Issue Date: January 26, 2004
LONZA RESULTS TUMBLE BADLY
The company calls it "a major setback in Lonza's 2003 performance." Early last year, the firm expected an upturn in the second half of 2003 that would bolster its earnings for the year. The upturn didn't materialize, and full-year earnings dropped 33.3% to $160 million as sales fell 11.6% to $1.81 billion, based on current exchange rates. The earnings figure does not include an $80 million charge the company has taken for decommissioning fine chemicals plants in the U.S. and Europe.
In the wake of the downturn, Lonza Chief Executive Markus Gemuend is resigning, effective as soon as a successor is found. Although Gemuend has not commented, a company statement says, "Gemuend feels that, given the market developments, a different type of leadership is required to move the group forward."
The company's three major divisions all took part in the downturn. "Our custom manufacturing facilities remained at low levels of activity for most of the year," according to the company, as its exclusive synthesis unit was negatively impacted by a low rate of drug approvals, continued destocking of inventories, and overcapacity at custom manufacturers and within the pharmaceutical industry. Low demand and high prices for energy and raw materials hit Lonza's organic and fine chemicals and polymer intermediates units.

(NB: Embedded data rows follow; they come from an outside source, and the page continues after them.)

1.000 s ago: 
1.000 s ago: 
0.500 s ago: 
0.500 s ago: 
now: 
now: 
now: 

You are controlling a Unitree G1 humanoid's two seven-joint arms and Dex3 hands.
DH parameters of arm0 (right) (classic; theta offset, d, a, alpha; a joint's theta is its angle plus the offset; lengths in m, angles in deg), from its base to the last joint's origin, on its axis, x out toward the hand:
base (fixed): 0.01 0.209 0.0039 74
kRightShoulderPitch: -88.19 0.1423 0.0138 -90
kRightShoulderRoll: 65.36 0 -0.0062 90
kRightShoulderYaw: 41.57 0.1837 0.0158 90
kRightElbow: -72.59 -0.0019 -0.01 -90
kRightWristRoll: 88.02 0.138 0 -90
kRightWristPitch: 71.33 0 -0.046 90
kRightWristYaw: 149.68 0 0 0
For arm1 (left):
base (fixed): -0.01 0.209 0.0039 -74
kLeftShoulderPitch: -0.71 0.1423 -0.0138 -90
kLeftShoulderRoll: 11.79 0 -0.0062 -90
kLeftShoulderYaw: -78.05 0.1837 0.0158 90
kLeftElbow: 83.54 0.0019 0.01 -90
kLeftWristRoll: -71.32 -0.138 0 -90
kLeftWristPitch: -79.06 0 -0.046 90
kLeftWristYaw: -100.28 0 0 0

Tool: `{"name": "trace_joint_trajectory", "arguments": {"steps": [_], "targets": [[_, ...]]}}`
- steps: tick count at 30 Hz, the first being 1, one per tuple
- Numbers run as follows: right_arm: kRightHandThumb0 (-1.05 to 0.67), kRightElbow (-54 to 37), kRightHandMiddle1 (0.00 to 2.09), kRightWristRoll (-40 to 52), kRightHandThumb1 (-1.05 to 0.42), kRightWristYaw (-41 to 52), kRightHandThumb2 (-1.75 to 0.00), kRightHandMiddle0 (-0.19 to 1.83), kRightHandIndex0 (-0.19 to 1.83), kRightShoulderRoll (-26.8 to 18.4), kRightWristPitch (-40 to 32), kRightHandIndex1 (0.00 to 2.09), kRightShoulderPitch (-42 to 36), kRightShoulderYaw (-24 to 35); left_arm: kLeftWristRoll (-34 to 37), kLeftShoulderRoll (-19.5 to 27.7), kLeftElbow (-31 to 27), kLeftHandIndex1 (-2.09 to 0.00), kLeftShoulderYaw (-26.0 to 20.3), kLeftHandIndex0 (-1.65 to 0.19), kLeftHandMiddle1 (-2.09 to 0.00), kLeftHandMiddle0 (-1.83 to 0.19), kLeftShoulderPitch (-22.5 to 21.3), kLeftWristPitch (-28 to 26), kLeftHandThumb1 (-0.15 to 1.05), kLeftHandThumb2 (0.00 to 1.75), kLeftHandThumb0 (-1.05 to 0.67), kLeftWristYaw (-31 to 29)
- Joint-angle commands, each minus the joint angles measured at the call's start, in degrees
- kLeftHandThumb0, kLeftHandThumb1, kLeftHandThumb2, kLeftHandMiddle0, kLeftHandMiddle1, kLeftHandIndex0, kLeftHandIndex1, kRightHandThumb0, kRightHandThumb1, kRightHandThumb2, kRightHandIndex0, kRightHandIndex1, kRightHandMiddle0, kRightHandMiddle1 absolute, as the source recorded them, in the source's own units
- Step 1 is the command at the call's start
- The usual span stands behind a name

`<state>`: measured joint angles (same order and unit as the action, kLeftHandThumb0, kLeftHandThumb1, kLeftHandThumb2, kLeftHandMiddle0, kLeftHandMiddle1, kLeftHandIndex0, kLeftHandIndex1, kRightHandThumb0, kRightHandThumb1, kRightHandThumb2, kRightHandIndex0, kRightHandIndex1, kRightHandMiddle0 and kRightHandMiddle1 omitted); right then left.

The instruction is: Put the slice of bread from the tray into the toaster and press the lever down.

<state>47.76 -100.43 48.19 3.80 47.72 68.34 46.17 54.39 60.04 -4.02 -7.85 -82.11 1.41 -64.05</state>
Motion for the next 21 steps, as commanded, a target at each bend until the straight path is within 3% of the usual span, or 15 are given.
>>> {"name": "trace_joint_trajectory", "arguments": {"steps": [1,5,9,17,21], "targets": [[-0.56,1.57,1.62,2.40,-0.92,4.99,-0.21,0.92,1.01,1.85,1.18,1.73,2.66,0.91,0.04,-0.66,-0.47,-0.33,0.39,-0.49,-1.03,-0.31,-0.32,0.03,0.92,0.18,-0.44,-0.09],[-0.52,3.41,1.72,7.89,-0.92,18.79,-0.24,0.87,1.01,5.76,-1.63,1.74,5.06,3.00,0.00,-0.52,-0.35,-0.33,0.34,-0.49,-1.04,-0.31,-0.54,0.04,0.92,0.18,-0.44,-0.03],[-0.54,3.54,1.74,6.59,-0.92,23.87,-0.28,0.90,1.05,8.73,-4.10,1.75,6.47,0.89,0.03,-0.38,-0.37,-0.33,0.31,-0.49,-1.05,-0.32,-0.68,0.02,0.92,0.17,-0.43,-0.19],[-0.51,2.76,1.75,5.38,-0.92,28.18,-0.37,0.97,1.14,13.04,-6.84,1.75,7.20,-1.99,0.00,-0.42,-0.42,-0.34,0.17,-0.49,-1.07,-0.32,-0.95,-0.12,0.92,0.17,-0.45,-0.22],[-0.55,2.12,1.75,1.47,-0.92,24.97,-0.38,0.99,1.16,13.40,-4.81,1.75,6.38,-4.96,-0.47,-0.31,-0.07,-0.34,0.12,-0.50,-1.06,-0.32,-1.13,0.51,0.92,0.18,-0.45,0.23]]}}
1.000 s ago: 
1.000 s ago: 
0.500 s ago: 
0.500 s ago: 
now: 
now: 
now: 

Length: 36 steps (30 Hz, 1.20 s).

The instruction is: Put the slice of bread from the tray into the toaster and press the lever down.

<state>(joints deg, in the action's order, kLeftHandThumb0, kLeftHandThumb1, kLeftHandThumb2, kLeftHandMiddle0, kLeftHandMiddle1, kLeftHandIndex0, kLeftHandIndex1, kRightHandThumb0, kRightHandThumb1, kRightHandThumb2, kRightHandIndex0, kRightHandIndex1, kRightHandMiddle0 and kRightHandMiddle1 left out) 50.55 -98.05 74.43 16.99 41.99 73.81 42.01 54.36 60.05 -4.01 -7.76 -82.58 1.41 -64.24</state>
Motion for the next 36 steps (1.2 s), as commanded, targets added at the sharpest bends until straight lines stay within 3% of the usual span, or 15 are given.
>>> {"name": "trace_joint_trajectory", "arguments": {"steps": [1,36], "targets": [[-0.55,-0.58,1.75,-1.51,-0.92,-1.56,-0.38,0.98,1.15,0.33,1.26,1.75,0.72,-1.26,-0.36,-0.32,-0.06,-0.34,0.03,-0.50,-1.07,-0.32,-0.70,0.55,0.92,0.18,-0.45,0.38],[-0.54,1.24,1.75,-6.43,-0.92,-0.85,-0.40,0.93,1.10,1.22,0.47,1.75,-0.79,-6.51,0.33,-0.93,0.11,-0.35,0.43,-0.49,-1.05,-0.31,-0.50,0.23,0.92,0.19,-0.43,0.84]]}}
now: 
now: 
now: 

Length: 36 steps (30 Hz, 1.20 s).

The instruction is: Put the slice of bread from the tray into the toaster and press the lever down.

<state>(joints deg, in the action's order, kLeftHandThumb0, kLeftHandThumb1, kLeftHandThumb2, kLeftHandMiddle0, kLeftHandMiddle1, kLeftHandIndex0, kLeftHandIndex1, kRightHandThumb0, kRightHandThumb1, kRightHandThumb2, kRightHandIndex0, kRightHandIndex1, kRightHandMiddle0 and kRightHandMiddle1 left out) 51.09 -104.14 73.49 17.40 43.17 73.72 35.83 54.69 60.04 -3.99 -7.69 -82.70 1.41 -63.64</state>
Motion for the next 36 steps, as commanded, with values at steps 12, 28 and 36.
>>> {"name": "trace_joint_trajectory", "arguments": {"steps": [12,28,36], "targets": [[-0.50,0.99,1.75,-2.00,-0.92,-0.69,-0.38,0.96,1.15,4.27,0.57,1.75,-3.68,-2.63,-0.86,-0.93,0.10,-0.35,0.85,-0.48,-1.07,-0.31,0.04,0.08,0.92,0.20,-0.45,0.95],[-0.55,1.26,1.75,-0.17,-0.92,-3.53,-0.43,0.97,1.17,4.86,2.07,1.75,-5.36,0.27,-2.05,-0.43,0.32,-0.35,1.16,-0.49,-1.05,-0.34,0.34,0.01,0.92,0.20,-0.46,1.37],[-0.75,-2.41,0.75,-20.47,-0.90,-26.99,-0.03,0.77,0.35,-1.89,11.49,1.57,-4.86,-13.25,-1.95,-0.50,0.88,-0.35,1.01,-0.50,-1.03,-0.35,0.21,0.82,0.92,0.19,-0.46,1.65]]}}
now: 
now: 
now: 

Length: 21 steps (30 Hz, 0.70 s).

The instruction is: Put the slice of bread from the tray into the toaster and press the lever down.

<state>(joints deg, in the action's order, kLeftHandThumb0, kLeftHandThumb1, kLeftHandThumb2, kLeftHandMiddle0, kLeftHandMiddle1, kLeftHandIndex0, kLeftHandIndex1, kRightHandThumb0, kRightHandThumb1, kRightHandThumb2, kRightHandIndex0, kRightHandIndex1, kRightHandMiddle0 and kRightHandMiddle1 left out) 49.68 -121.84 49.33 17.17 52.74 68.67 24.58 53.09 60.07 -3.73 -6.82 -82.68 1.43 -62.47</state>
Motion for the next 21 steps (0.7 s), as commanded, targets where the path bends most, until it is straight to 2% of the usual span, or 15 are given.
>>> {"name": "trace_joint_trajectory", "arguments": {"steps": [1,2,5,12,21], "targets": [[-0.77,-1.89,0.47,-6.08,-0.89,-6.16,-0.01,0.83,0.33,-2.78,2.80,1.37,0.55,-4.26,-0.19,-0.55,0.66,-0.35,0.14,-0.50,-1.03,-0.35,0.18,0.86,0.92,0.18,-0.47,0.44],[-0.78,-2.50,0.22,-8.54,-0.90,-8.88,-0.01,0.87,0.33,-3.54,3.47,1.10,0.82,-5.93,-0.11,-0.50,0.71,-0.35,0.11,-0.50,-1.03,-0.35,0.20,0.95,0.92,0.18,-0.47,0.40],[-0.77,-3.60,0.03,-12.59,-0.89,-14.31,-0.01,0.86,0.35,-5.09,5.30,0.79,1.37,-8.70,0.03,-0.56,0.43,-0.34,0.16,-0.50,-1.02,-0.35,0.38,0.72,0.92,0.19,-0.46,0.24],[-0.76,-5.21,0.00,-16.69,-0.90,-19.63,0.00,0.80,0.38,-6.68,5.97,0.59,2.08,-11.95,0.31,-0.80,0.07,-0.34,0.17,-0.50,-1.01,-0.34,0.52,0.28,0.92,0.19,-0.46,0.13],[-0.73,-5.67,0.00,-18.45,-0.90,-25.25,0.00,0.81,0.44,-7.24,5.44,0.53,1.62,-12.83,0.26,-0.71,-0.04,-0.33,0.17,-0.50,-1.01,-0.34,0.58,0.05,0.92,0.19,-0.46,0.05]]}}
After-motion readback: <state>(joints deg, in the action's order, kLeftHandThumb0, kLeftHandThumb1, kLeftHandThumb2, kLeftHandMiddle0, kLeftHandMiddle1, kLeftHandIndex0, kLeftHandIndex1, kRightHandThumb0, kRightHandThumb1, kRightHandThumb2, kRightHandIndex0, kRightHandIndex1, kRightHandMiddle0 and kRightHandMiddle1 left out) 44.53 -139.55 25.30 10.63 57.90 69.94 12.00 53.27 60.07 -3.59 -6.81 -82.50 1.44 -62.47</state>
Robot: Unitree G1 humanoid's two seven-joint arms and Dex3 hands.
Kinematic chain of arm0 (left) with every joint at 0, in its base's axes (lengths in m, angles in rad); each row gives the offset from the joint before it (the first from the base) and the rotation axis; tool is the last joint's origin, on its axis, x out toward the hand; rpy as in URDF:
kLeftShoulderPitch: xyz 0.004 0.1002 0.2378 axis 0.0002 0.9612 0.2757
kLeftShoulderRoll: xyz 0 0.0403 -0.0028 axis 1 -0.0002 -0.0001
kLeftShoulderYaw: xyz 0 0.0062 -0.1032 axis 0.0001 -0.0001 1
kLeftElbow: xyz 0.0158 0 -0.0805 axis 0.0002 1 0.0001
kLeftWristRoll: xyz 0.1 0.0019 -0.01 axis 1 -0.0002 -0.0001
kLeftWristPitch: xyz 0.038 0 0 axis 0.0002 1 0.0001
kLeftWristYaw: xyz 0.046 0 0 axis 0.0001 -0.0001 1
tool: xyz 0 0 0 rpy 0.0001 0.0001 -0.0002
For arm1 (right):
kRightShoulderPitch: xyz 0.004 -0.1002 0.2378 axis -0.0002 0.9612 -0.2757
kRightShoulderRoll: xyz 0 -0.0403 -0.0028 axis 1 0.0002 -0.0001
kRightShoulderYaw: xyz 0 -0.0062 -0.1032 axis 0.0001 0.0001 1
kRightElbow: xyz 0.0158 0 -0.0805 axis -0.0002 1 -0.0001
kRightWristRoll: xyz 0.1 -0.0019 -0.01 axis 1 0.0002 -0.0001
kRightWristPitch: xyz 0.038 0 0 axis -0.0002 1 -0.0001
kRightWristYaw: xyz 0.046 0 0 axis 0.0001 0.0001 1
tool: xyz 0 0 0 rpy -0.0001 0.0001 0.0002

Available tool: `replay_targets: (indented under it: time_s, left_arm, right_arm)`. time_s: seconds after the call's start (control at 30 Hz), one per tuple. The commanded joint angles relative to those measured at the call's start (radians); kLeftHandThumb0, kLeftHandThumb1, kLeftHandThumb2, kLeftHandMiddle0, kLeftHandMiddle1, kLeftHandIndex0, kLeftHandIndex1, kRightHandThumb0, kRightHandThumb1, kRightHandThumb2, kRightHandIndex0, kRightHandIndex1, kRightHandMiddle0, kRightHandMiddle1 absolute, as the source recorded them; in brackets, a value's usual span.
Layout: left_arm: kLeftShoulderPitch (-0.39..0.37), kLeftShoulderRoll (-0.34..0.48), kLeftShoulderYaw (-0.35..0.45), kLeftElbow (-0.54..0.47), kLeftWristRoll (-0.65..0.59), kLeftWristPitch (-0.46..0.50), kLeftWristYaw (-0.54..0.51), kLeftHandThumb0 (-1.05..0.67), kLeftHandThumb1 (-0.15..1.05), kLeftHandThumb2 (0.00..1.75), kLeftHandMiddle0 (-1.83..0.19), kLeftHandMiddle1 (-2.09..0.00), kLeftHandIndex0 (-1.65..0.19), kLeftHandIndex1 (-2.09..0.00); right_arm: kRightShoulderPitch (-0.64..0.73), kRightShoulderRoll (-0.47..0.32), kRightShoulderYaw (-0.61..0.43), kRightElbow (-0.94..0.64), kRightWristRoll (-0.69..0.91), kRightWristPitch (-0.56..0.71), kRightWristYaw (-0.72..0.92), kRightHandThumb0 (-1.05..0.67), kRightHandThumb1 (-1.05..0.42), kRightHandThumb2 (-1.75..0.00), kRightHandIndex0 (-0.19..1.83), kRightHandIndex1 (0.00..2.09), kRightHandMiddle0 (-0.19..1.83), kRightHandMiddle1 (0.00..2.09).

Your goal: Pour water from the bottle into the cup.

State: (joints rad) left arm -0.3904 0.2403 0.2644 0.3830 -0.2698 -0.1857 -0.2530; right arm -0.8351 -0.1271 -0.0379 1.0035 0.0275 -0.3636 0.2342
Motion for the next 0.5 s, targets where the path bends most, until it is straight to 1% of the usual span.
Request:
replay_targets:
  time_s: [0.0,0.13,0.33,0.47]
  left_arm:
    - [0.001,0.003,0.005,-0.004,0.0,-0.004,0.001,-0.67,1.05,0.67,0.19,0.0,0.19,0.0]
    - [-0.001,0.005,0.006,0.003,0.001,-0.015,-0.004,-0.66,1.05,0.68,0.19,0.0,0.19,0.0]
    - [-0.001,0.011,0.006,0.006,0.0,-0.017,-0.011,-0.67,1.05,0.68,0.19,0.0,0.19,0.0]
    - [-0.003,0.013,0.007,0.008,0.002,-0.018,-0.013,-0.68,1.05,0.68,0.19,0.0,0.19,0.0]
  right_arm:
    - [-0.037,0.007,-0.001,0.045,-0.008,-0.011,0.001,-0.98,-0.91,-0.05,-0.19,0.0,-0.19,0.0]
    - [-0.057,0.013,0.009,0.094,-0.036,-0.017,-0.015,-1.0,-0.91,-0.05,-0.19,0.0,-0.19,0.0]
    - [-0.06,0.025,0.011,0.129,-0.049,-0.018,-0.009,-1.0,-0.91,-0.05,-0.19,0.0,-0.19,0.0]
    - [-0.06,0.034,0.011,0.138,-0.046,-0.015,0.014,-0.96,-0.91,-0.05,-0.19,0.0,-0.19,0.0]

For 2004, the company says: "The combination of all the negative factors which have come to bear on the performance of Lonza for 2003 requires that the company take a cautious view of its earnings guidance. As a result, the board of directors feels comfortable setting minimum levels of expected returns." The company predicts operating income--sales minus operating expenses--of about $180 million this year, which would be down from operating income of about $240 million in 2003.